Beginning with the line that holds "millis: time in" in the data below, give again every line through the one that holds "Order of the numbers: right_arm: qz", exactly as written.

** Opening Records supplied block **

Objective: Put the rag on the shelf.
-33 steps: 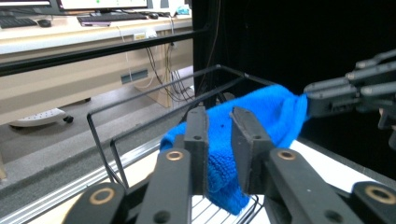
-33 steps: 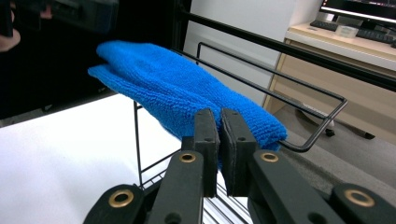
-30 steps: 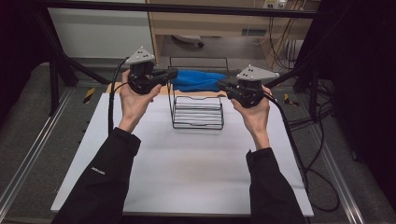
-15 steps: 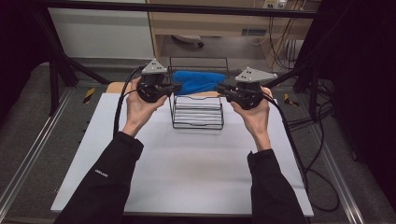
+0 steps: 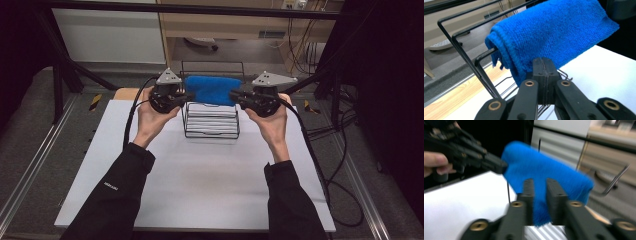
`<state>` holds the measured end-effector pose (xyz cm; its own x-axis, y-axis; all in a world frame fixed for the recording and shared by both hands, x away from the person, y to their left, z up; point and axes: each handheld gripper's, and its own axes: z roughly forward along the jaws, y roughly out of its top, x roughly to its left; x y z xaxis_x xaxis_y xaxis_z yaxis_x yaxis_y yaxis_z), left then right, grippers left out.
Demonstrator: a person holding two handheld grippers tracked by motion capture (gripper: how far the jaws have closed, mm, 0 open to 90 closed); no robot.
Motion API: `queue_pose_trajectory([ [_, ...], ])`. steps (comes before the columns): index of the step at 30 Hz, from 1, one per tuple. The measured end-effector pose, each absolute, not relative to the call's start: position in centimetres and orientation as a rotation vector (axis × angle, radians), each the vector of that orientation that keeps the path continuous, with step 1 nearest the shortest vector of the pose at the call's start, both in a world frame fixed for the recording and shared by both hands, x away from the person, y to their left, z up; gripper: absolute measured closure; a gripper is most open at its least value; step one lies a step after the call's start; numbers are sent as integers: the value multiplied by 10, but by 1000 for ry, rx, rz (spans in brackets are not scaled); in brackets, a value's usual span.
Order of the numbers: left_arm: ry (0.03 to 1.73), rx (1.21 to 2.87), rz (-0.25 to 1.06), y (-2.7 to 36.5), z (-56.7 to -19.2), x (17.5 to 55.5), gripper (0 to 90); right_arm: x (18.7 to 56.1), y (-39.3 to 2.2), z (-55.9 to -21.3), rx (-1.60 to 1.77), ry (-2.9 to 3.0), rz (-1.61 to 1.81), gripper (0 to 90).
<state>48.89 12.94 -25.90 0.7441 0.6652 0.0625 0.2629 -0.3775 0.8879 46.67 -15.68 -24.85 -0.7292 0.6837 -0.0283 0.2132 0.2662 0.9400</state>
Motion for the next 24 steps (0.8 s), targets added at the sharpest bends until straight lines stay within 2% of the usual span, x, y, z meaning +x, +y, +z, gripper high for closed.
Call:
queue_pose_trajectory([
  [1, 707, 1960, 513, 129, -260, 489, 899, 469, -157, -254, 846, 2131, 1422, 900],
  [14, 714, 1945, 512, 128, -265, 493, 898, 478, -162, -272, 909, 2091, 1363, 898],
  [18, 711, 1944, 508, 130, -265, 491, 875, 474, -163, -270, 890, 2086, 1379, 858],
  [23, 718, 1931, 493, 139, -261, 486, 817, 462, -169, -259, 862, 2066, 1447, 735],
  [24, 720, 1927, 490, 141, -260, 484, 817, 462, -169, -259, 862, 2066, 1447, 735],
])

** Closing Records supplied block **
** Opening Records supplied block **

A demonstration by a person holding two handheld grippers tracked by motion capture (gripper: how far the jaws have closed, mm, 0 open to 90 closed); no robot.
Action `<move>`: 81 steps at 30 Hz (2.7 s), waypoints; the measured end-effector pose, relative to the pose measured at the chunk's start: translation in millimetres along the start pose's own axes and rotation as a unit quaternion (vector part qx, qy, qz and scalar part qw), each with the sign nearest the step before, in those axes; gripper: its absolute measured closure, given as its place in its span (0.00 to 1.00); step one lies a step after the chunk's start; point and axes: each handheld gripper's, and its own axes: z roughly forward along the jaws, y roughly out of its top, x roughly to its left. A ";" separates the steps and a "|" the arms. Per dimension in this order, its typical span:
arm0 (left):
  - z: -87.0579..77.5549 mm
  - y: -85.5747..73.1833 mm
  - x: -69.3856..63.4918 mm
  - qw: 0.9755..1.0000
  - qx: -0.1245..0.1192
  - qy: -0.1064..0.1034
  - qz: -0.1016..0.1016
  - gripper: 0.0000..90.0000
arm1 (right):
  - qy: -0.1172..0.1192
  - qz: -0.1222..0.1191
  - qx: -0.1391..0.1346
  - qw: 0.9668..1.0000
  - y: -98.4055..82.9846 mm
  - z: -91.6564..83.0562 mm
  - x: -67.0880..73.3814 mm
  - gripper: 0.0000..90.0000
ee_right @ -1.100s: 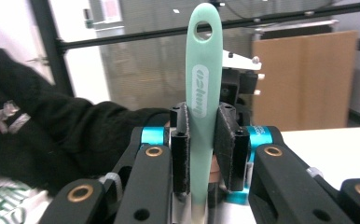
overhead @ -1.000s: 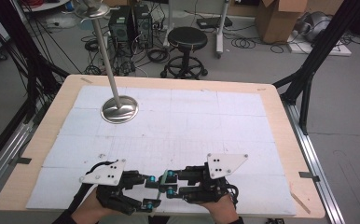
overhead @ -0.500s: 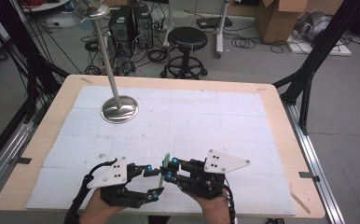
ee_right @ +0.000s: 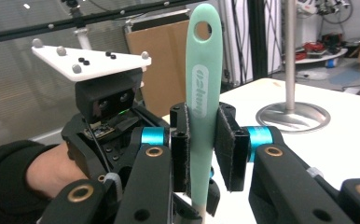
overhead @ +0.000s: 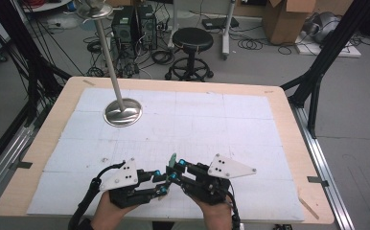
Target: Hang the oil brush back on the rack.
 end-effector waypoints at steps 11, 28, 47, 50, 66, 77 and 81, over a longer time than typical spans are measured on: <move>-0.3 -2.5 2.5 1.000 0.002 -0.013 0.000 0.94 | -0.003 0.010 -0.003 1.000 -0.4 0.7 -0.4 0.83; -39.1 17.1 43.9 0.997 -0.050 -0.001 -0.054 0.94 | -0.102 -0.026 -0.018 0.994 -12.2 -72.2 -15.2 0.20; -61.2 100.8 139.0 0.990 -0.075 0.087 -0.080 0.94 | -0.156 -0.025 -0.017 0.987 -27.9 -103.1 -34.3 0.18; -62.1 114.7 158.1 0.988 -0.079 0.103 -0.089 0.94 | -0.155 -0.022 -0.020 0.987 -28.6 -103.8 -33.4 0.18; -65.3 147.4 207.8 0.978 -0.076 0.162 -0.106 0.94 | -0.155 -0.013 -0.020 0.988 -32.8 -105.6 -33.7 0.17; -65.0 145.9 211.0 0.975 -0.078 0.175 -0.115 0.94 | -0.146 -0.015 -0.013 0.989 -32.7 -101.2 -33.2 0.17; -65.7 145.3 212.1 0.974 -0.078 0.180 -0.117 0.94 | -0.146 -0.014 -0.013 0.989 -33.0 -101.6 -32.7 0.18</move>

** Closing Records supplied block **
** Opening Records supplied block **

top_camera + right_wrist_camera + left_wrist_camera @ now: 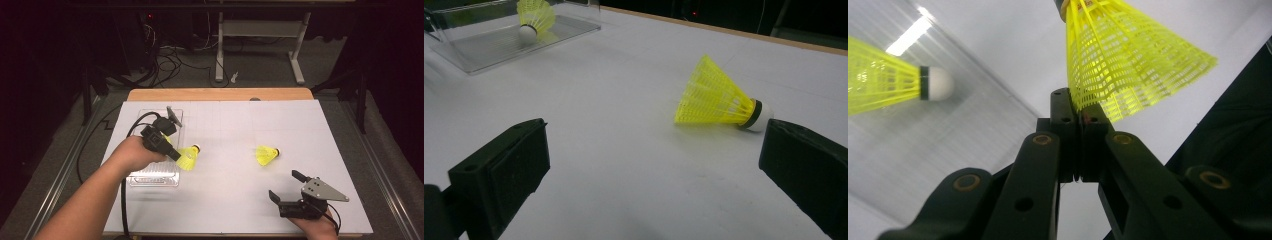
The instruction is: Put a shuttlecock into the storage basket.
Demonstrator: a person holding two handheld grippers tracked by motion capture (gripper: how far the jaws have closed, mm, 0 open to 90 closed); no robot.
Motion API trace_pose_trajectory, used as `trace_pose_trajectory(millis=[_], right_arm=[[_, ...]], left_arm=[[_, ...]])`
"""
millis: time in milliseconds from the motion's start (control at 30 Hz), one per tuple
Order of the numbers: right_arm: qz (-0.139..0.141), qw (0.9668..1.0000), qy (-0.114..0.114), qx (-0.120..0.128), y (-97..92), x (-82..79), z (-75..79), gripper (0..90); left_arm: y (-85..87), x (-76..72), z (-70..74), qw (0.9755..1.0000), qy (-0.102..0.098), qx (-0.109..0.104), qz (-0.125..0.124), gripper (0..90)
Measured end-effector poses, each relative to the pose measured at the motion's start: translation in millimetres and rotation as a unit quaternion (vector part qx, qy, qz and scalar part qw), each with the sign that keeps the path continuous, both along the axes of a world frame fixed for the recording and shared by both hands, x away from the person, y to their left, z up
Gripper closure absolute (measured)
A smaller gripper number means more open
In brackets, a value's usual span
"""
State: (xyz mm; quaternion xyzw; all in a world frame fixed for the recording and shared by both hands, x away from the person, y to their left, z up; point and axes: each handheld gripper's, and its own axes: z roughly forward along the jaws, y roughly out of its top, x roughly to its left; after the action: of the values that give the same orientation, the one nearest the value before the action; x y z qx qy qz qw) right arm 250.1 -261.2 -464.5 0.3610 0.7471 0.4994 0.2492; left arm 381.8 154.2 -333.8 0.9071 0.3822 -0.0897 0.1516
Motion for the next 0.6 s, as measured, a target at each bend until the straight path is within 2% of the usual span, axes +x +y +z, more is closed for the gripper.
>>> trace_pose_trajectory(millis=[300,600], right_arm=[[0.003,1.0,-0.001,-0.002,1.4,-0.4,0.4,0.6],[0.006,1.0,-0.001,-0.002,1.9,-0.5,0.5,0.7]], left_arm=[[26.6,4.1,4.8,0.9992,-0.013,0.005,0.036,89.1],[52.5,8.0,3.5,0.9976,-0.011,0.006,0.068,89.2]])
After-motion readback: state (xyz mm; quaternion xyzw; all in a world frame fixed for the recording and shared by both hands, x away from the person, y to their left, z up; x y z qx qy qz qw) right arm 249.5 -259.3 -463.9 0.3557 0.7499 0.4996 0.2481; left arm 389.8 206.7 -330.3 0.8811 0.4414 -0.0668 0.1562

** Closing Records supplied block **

- Response below
millis: time in milliseconds from the motion's start (control at 30 Hz), one per tuple
Order of the numbers: right_arm: qz (-0.139..0.141), qw (0.9668..1.0000), qy (-0.114..0.114), qx (-0.120..0.128), y (-97..92), x (-82..79), z (-75..79), gripper (0..90); left_arm: y (-85..87), x (-76..72), z (-70..74), qw (0.9755..1.0000), qy (-0.102..0.098), qx (-0.109..0.104), qz (-0.125..0.124), gripper (0..90)

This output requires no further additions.